August 24, 2021
By Suleiman Al-Khalidi
AMMAN (Reuters) – Russian forces moved into an opposition enclave in the Syrian city of Deraa on Tuesday to try to avert an army assault on a stronghold that has defied state authority since it was retaken three years ago, witnesses, residents, and army sources said.
Their entry brought a halt to shelling by pro-Iranian army units who have encircled the enclave, where protests first erupted in 2011, and had attempted to storm the area on Monday in the latest drive to force former rebels to surrender.
The Syrian army, aided by Russian air power and Iranian militias, in 2018 retook control of the province of which Deraa is the capital and which borders Jordan and Israel’s Golan Heights.
Local officials and army sources say the Iranian-backed army units have been pushing for a major new offensive.
However, Moscow gave guarantees to Israel and Washington in 2018 that it would hold back Iranian-backed militias from expanding their influence in the strategic region.
That deal forced thousands of mainstream Western-backed rebels to hand over heavy weapons but kept the army from entering Deraa al Balaad.
On Tuesday, dozens of Russian military police were seen patrolling neighbourhoods of Deraa al Balaad – the centre of the first peaceful protests against the Assad family rule, which were met by force before spreading across the country.

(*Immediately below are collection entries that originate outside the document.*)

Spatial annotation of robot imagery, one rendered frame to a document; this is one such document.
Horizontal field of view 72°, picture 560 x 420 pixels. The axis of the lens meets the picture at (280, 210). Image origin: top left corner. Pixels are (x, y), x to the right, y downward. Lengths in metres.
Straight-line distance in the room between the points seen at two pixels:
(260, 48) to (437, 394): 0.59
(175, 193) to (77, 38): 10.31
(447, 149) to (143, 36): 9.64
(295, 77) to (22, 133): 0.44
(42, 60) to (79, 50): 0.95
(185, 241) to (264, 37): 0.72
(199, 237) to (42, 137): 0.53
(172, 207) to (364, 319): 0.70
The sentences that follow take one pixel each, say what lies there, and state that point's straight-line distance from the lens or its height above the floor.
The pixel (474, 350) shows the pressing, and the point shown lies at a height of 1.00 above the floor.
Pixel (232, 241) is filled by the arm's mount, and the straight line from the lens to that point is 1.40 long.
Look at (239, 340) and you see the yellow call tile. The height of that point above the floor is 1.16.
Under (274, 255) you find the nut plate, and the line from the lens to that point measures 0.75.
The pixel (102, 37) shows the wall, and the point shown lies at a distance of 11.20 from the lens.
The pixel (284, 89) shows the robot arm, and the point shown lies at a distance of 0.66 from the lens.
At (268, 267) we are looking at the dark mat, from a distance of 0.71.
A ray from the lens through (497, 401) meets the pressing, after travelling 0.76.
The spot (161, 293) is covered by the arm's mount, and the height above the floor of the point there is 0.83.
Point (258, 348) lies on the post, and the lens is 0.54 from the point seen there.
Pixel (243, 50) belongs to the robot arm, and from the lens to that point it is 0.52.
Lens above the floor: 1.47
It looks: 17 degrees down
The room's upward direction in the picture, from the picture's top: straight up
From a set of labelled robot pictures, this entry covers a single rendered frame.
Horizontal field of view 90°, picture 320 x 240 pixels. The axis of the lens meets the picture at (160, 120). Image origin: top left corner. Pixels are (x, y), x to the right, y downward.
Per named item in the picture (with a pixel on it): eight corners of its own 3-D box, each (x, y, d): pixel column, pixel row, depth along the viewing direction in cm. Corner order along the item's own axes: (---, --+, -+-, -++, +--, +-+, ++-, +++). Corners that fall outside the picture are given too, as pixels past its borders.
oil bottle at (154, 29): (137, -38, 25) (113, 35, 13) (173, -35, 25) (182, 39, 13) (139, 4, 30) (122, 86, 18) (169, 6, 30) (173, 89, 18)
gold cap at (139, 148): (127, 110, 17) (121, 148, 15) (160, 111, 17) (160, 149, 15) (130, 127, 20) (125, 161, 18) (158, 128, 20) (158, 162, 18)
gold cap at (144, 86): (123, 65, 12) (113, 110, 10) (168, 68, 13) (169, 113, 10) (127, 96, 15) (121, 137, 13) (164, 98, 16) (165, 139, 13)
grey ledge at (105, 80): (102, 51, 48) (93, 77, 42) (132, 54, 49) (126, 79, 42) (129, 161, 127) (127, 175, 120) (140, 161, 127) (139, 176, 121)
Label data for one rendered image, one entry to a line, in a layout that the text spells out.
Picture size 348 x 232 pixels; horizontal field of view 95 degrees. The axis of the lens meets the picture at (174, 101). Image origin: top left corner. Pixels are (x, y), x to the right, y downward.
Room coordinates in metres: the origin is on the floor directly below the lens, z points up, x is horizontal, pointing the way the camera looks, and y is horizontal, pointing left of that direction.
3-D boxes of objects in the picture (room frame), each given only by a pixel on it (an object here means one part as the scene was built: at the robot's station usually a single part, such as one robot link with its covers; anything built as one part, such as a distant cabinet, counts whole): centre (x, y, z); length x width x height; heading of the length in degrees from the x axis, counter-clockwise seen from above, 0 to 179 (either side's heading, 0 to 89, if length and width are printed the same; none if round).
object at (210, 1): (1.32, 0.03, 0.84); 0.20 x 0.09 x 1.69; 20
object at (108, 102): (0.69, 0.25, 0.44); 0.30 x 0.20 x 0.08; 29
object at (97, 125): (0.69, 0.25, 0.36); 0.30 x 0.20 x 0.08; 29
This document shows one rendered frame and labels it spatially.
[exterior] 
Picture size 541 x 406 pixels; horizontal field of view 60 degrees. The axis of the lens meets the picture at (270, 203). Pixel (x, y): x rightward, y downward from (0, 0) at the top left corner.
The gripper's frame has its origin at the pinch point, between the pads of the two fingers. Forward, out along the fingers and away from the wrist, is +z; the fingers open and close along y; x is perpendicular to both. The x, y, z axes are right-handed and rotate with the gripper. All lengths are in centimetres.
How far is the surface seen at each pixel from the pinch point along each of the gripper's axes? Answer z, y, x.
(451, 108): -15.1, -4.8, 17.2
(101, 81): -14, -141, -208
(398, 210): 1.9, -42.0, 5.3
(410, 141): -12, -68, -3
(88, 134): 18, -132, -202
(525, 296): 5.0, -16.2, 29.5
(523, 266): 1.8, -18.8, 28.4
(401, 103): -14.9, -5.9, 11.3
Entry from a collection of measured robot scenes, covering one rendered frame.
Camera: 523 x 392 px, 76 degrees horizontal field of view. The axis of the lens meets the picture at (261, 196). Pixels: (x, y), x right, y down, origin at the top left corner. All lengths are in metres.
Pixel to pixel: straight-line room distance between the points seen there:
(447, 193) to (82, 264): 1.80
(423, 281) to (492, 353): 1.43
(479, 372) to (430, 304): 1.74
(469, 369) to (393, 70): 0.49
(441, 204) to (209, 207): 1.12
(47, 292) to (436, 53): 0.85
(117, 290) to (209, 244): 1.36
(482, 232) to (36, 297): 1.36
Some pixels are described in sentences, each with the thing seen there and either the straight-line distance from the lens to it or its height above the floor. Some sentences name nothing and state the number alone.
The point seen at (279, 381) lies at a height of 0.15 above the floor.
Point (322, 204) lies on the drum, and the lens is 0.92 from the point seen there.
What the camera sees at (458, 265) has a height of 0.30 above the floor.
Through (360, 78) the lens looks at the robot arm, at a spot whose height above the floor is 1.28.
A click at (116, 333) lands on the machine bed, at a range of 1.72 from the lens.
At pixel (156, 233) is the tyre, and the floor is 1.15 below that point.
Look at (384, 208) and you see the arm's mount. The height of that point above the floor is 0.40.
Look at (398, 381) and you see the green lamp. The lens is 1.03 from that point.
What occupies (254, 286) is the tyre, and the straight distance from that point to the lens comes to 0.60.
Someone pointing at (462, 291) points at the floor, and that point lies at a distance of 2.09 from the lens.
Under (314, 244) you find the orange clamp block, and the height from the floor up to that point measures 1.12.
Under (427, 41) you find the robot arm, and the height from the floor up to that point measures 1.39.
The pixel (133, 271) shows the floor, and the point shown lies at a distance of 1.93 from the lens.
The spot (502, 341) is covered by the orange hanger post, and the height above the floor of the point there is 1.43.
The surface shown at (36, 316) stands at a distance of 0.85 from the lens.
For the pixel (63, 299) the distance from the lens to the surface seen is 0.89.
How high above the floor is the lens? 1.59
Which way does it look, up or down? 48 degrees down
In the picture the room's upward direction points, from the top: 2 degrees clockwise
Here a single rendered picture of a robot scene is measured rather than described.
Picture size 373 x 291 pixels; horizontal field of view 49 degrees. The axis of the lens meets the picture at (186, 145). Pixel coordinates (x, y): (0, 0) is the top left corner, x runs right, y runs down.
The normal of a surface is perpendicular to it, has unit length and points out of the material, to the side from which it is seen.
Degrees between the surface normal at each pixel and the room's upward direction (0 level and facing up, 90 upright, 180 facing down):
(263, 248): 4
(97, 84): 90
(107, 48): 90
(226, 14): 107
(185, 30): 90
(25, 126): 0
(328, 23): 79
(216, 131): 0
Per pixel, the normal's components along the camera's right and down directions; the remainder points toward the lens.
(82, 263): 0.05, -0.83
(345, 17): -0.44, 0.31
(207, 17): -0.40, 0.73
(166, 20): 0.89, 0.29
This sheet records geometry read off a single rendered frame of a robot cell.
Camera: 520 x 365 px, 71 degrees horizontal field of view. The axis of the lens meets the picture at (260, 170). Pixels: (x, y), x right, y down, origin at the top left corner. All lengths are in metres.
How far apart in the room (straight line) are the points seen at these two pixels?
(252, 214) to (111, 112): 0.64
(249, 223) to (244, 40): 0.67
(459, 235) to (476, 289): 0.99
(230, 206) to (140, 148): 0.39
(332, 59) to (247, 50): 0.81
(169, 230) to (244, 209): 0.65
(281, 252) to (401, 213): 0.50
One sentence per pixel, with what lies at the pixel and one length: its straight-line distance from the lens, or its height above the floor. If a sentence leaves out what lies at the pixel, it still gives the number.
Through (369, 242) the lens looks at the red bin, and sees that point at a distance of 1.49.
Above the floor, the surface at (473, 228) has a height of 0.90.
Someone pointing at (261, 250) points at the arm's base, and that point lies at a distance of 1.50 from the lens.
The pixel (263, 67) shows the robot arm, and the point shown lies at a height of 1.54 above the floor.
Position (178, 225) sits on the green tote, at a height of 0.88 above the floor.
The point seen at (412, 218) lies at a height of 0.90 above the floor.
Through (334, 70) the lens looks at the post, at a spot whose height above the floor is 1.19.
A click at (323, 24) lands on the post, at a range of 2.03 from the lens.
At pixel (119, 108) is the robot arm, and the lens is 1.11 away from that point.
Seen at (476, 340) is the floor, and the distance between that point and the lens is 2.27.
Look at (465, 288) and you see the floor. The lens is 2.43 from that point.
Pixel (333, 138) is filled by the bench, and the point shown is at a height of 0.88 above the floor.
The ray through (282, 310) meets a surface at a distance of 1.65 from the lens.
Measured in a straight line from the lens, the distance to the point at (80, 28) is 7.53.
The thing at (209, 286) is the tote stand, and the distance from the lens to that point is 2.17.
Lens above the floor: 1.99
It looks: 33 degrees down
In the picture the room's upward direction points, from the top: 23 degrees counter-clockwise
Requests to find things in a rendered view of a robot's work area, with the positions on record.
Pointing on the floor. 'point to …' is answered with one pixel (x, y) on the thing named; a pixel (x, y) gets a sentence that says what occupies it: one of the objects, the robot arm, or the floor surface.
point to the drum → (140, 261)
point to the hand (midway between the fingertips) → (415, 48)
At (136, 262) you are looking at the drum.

Russian generals presented local leaders and the army with a road map on Aug. 14 to head off any showdown and have been trying to win over the opposition, some of whom fear the plan reneges on the 2018 deal.
Moscow’s plan, seen by Reuters, offers ex-rebels a pardon but allows the army to gradually take over the enclave, while offering safe passage to former rebels who oppose the deal to leave for opposition areas in northwest Syria.
Russian troops were accompanied by a group of former Western backed mainstream rebels now integrated in a division of the army known as the Eighth Brigade under Russian command, residents said.
The enclave and other towns in southern Syria have continued to hold sporadic protests against President Bashar al Assad’s rule that are rare in areas under state control.